The Selfish Giant Festival Theatre Studio

The north wind blew and the hail rained down and the frost painted everything crisp. This was winter. On the 14th of December 2013, my nine year old brother and I attended the evening performance of "The Selfish Giant" in the Studio at the Festival Theatre. This was an adaption of Oscar Wilde's classic children's tale by production company "Wee Stories". It tells the tale of a giant too selfish to let the animals play in his garden, little does he know that keeping them out will keep the spring out too. This was a wonderful tale of selfishness and kindness aimed at the younger children in the audience. It was recommended for those aged five and over but it was mostly enjoyed by those between five and seven, a little bit of the magic was lost on the older children.

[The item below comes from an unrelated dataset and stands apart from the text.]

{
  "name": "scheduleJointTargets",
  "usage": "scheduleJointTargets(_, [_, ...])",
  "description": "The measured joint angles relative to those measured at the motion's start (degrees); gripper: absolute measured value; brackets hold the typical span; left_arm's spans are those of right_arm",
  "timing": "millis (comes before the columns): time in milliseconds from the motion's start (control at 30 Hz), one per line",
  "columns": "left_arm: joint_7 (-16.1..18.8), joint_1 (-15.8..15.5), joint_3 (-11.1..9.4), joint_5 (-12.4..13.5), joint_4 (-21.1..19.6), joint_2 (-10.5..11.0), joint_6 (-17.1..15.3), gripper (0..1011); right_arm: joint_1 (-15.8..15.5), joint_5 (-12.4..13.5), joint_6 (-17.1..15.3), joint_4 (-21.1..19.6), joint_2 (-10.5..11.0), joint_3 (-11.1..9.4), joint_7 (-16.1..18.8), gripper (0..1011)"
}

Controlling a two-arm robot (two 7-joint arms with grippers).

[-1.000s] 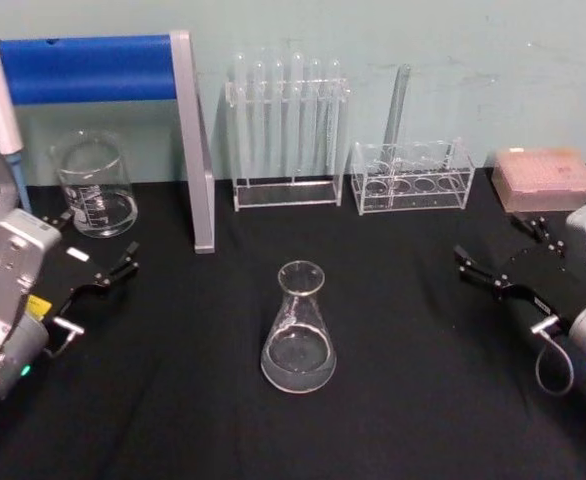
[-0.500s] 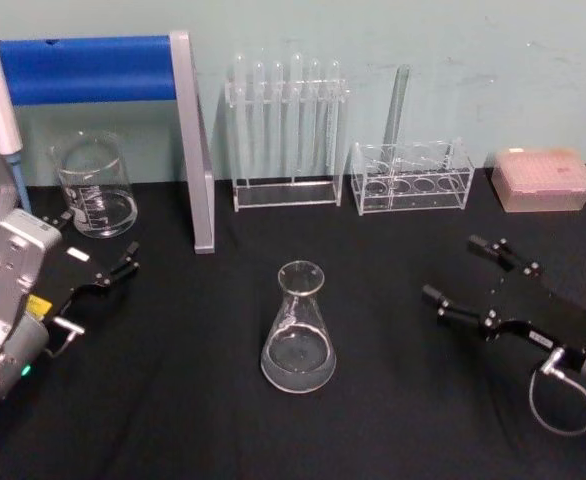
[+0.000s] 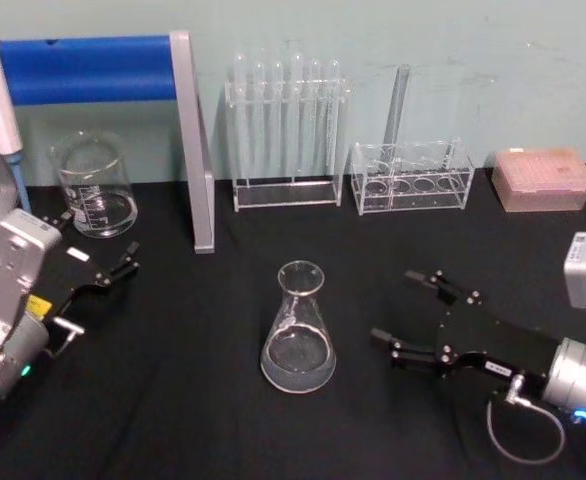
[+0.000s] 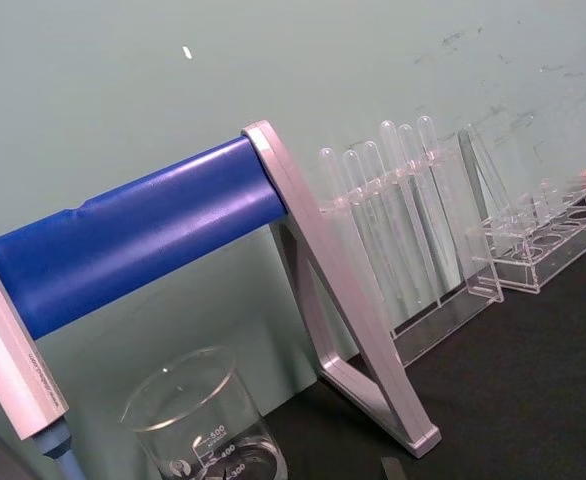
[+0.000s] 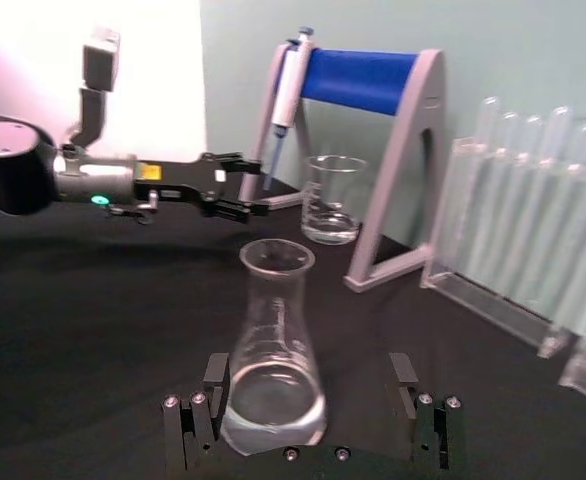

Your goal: Grasp the erlenmeyer flask with one hand, shake it three times, then place it back.

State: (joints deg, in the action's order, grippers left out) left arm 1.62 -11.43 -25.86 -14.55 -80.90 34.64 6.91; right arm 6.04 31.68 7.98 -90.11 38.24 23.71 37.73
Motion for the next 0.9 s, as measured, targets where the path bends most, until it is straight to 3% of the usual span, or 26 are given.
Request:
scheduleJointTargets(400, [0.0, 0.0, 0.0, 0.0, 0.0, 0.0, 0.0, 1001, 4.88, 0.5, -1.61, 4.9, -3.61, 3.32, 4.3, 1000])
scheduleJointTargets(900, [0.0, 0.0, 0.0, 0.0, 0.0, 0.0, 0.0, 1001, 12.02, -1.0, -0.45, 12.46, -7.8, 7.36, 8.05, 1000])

The narrator of the story, the traveller, created a real sense of audience involvement getting the audience to “play” the characters of the squirrels, rabbits and frogs in the giant’s garden from their seats. This sometimes led to a little too much information being offered by the children when the scene had been paused for dramatic effect.

The three actors played between them a huge number of characters:
• the Traveller
• the Giant
• the Spring
• the Summer
• the Autumn
• the Winter
• the hail
• the north wind
• the frost
• the eagle

This worked exceptionally well, the costume changes made it easy for the audience to see the different characters and the costumes themselves all were perfect for the characters they were being used to aid.

Another brilliant aspect of the show was how well they incorporated set changes into the story itself to stop the young audience losing focus. The set was cleverly built with portions that could be moved by the cast easily and it was artistic but very simple.

There was also a sign language translator for any deaf audience members towards the side of the stage, this hopefully made the show more accessible for a wider audience and allowed people with hearing problems to experience theatre, a media form often impossible to experience without aid.

This show is brilliant, especially for younger children who would be able to get properly involved in the magical storyline. It uses movement in the dance routines expertly acted out by every character besides the eagle, the choreography truly matching every scene. The set is simplistic but effective and everything comes together to make an engrossing, interesting play.